# [Problem description]
Read the listing below and copy out every line that holds "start".

▼

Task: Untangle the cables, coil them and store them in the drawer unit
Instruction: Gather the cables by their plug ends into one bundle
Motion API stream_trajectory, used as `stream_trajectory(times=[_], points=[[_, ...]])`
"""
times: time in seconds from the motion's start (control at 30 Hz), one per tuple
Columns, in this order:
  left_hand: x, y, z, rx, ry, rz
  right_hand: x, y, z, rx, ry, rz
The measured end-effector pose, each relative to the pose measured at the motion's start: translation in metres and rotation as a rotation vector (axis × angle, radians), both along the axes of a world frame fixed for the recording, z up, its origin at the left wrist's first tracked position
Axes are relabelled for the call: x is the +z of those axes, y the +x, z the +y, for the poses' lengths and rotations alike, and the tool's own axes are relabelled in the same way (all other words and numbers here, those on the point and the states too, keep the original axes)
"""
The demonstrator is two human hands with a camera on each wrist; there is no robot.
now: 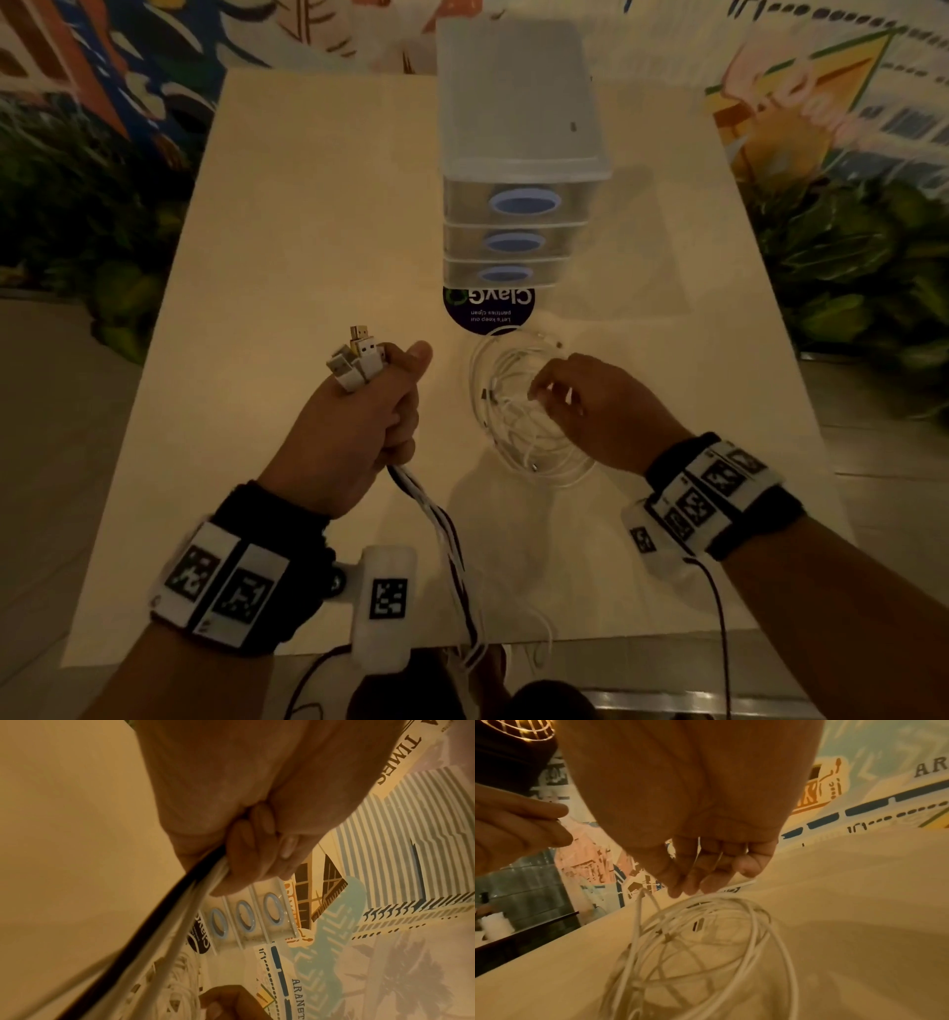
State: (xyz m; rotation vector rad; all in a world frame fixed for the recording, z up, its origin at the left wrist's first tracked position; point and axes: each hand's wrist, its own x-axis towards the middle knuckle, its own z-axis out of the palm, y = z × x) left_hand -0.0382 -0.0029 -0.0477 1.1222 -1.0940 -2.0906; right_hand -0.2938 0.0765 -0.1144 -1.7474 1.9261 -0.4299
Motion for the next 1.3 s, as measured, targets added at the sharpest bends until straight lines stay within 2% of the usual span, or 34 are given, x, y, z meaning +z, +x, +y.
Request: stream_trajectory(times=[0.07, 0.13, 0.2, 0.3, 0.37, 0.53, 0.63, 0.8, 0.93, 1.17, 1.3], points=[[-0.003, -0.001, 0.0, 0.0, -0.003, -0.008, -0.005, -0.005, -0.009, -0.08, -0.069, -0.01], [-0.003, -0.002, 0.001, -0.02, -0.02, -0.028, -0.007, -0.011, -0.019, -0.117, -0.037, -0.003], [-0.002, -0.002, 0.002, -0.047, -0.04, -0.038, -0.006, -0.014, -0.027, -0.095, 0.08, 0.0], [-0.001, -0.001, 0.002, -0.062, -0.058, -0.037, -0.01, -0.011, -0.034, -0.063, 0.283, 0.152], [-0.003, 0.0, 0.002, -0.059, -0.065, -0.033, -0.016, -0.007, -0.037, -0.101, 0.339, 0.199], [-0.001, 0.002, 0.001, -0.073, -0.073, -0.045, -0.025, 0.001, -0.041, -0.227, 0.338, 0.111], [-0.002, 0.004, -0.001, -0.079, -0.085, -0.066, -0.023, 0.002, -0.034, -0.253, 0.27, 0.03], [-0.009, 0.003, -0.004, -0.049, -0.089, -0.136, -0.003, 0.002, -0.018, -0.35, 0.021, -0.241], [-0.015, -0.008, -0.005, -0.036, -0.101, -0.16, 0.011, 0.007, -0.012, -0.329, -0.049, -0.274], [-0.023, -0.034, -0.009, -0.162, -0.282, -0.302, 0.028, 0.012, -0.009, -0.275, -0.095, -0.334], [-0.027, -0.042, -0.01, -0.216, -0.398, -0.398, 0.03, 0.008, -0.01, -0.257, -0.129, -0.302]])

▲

# [Written response]
times: time in seconds from the motion's start (control at 30 Hz), one per tuple
The measured end-effector pose, each relative to the pose measured at the motion's start: translation in metres and rotation as a rotation vector (axis × angle, radians), both along the axes of a world frame fixed for the recording, z up, its origin at the left wrist's first tracked position

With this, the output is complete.